If the customer experience is at the forefront of business success, companies will want to center more people and resources around service.
“Delivering true service excellence often means not just giving an answer but taking action in a timely manner,” says Georg Glantschnig, GM at SAP Service Cloud /SAP Customer Experience. “Consumers expect the most logical solution in the quickest period of time, and they won’t forget the brands who make their lives easier and better.”
Make the commitment
Here are four ways to keep customers at the heart of business, according to the experts at SAP:
- Understand the voice of your customers. Most companies get informal feedback and do formal surveys to capture the voice of the customer.
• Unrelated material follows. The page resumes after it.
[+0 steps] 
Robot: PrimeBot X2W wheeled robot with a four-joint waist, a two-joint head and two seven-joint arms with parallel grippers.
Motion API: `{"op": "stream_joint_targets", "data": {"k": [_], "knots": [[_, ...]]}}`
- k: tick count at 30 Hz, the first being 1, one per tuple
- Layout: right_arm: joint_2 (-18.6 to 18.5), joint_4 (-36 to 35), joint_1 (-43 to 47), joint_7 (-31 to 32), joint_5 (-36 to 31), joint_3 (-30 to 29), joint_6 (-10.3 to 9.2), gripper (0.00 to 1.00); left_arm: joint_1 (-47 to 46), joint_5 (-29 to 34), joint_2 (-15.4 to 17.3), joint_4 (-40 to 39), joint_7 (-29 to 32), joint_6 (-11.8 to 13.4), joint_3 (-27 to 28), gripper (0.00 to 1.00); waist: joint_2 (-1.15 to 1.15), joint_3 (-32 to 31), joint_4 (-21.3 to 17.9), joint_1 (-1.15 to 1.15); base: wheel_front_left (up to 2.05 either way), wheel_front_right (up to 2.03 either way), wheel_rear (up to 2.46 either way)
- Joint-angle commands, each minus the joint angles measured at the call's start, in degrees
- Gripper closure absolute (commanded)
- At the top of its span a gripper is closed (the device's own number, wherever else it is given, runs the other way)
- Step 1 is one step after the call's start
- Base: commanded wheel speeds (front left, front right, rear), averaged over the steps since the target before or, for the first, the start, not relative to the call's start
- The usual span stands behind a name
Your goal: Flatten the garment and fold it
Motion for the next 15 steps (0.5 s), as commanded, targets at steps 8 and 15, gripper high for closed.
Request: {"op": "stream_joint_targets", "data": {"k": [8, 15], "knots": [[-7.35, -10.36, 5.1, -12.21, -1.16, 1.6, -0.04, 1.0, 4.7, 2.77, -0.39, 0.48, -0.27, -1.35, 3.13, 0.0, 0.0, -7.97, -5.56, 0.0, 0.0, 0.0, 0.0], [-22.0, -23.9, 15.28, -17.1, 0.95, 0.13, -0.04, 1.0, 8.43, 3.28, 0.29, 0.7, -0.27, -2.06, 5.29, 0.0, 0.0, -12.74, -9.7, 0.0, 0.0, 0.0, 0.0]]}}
That’s great, but more importantly, you want to understand what they say. Customer experience leaders want to gather customer data, put it in a reader-friendly format that everyone – and especially front-line service pros – can access so they can make decisions based on customers’ most current needs.
- Empower, train and motivate frontline service pros. While everyone in the organization should be at least somewhat customer-focused, the people who work with customers daily need to be excited and rewarded to do it. “We tend to remember extreme ends of the spectrum when engaging with brands – when things go particularly well or not,” says Glantschnig. “Resolving customer concerns quickly starts with training agents and utilizing technologies to advocate for the customer. In turn, customer advocacy generates customer loyalty.”
- Make sure all touch points are customer-centric. Ensure that all self-service options are easy to navigate and offer an easy way out to switch over to a service pro. Then “customer service representatives (can be) proactive, not reactive,” says Glantschnig. “Instead of just handling negative inquiries, representatives can provide positive value throughout the customer journey – such as offering a recommendation based on customers’ prior purchases and preferences.”
- Be present end-to-end. Always look for opportunities to make customers’ live easier. If they ask one question, answer it and the potential next (which you can recognize from experience). If you see they’re due for maintenance soon, and they contact you for another issue, ask if they want to schedule (and save them from a future contact).